ABOUT THIS TASK - Every line containing the string "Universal" is to be copied from the records.

(PROVIDED RECORDS)

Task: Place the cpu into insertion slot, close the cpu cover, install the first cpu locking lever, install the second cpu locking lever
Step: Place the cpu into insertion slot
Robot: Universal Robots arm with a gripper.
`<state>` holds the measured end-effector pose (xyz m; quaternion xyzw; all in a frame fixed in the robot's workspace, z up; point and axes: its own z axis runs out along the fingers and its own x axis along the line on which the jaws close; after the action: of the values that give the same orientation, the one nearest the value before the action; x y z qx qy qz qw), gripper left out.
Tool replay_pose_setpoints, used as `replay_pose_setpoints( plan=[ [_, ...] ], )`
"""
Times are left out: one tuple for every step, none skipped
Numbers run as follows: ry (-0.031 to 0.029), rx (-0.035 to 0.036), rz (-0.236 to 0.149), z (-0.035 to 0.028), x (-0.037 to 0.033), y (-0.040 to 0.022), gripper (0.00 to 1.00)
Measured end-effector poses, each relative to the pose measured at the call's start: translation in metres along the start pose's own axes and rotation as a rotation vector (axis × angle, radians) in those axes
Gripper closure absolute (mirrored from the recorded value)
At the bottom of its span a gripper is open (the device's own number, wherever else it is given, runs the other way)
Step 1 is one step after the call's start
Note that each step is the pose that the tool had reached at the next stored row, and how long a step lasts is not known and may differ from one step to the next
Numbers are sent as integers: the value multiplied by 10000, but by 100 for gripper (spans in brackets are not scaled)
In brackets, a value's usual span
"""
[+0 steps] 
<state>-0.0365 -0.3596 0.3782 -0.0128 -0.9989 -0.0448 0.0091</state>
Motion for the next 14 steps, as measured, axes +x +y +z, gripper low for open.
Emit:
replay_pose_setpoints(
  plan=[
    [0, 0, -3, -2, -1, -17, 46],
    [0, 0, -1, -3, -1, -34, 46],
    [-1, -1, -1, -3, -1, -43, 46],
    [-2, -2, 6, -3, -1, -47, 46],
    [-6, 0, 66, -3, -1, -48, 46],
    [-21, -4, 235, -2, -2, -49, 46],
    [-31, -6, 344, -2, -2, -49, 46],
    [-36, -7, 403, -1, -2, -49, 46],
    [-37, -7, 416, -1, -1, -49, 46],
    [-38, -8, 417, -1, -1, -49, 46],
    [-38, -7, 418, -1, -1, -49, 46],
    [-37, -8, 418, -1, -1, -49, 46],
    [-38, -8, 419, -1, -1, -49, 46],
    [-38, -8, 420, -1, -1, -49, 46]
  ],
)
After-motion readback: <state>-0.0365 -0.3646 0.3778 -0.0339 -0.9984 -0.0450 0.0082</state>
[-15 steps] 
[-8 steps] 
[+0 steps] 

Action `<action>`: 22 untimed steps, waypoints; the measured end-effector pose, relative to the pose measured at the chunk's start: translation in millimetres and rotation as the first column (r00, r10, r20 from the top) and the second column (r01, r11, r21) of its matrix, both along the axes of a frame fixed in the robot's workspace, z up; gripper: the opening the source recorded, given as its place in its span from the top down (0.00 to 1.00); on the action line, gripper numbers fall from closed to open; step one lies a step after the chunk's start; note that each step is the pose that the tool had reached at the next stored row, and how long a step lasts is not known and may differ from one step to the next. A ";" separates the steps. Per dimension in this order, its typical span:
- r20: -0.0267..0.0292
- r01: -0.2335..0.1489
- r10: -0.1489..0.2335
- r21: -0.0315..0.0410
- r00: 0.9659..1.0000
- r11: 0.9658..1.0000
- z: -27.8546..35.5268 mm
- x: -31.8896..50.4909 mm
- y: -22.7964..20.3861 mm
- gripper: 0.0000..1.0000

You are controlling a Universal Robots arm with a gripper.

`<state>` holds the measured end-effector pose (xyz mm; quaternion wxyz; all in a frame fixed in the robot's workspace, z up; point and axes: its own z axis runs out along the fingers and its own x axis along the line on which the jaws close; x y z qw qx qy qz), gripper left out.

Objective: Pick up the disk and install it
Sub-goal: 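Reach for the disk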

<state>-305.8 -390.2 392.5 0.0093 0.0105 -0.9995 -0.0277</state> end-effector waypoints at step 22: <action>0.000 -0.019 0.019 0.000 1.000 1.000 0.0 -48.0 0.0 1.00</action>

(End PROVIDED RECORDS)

TASK OUTPUT -
Robot: Universal Robots arm with a gripper.
You are controlling a Universal Robots arm with a gripper.

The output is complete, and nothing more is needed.